Double deletion of rpa-2 and rpa-4 leads to meiotic progression defects, with defects in apoptosis. (A) Representative images of gonads in Carnoy's fixed whole worms. Scale bar is 50 μm. (B) Length of pachytene extension in indicated mutants measured from bend to first diakinesis nucleus. (C) Number of diakinesis oocytes in each mutant background. (D) Number of CED-1::GFP engulfed nuclei in indicated mutants of 1-day-old worms. (E) Number of acridine orange staining nuclei in distal gonad measured until the end of the ‘bend’ region. (F) Number of acridine orange staining nuclei in proximal gonad measured from the end of the ‘bend’ region to the spermatheca. (G) Length of pachytene extension in indicated mutants from bend to first diakinesis nucleus in 2-day-old adults.
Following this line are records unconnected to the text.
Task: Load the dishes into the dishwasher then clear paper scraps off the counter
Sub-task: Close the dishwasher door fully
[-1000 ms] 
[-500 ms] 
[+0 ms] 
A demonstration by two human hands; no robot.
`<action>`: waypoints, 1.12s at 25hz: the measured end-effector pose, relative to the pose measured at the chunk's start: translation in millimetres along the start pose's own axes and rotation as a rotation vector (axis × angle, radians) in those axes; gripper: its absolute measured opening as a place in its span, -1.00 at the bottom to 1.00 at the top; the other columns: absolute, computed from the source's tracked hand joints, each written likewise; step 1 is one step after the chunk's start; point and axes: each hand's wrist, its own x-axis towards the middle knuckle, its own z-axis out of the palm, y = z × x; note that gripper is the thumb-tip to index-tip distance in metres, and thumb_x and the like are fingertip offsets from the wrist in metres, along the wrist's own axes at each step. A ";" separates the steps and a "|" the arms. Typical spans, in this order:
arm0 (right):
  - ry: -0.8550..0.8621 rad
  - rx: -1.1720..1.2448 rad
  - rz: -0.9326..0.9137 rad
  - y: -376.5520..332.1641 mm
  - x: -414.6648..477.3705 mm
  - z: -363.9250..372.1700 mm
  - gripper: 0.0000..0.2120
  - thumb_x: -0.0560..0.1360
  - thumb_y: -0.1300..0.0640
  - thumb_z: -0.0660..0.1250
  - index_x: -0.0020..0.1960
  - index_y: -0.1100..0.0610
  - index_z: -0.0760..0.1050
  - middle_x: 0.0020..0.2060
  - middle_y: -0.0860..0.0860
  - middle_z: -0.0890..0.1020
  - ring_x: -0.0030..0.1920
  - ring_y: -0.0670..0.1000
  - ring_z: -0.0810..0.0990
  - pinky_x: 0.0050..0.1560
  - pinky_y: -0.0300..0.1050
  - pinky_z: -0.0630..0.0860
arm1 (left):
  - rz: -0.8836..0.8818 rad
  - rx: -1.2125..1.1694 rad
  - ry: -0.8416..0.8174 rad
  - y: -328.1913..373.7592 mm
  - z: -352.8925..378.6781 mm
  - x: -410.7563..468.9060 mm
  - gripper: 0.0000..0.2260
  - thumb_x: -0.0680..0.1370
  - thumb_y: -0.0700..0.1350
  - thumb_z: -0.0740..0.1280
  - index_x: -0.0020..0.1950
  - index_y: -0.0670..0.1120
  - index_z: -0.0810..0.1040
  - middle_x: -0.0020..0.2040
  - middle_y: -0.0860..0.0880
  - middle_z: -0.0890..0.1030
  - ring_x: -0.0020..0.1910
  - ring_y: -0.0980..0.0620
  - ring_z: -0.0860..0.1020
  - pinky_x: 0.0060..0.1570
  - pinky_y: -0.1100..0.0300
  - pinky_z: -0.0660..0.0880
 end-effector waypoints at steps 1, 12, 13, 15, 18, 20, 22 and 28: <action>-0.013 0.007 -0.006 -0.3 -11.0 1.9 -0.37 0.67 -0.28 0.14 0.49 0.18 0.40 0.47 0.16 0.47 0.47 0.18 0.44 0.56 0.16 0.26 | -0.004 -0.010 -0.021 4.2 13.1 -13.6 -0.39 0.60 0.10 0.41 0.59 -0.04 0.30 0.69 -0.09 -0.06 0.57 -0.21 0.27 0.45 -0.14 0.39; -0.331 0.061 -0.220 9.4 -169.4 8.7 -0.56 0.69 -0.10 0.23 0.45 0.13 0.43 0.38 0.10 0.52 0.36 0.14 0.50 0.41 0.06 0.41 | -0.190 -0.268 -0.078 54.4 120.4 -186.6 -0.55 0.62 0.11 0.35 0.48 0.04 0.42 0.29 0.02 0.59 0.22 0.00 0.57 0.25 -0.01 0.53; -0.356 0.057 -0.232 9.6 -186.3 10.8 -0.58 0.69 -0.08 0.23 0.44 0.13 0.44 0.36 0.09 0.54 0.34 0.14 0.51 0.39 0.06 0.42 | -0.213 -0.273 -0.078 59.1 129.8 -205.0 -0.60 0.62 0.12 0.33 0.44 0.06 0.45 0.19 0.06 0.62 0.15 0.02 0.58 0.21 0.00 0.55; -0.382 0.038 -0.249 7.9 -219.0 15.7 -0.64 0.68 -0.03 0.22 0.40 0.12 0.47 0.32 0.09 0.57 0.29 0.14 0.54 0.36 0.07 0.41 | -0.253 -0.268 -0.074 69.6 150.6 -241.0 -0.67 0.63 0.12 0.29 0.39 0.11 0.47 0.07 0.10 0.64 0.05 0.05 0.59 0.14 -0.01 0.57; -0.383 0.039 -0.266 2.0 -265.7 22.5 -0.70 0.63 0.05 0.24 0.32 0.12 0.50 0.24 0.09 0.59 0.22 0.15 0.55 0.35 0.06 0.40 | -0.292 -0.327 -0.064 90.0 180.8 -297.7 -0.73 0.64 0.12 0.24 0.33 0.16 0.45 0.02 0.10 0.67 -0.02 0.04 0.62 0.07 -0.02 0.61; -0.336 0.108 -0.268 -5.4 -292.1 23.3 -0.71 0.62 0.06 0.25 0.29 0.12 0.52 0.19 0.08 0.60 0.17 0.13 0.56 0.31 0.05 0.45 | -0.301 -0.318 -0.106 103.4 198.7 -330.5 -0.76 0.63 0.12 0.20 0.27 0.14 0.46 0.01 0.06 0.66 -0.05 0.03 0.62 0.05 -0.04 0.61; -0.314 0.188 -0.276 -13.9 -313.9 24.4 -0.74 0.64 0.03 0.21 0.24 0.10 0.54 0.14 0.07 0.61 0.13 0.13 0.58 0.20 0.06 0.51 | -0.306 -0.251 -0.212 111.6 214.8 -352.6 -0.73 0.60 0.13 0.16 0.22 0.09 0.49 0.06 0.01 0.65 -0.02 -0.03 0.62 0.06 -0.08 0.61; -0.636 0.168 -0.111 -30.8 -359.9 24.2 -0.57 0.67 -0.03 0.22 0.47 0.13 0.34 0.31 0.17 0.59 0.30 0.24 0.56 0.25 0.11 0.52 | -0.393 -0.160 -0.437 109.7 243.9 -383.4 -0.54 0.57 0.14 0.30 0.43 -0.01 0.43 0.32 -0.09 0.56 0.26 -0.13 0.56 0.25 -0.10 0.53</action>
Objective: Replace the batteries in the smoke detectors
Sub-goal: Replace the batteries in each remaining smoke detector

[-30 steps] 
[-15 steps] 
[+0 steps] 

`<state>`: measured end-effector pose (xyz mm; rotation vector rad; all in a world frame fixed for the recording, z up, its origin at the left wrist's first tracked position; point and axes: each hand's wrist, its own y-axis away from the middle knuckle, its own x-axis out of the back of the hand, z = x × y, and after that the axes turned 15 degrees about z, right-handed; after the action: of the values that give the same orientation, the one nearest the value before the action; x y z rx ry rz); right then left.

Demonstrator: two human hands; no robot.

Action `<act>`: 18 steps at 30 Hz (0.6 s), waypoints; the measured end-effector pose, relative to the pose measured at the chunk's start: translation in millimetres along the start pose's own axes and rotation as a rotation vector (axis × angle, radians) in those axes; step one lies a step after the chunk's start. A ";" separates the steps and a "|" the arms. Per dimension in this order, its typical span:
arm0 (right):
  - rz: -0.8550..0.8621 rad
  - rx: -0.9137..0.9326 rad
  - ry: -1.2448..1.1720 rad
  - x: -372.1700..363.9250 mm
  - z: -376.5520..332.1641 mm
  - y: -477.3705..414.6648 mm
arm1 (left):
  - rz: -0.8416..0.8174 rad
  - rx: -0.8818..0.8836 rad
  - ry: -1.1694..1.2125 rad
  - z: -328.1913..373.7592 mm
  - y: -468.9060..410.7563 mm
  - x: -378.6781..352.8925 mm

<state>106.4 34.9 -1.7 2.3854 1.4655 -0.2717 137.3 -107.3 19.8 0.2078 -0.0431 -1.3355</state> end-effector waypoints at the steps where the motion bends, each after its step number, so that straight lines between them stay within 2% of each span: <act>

Mann–Whitney tests performed, where P-values are represented as ****P < 0.0001, ***P < 0.001, **P < 0.01 and *P < 0.05. Red lines in B–F indicate the median.

Figure 8.

RPA-4 foci appear in greater abundance in aging worms. (A) Percent of nuclei with indicated amount of FLAG::RPA-4 foci in 3-day-old hermaphrodites. Black asterisks are comparison with wild type 1-day-old adult worms and red asterisks are comparison with 3-day-old spo-11 mutants. (B) Number of CED-1::GFP engulfed nuclei in wild type and rpa-4 mutant 3-day-old worms. (C) Number of diakinesis oocytes in wild type and rpa-4 worms in 24 h post-IR and mock-IR. (D) Presence of FLAG::RPA-4 or foci in unmarked or CED-1::GFP engulfed nuclei in 3-day-old hermaphrodites. Mann–Whitney tests performed, where P-values are represented as ****P < 0.0001, ***P < 0.001, **P < 0.01 and *P < 0.05. Red line in B, C and E indicate the median.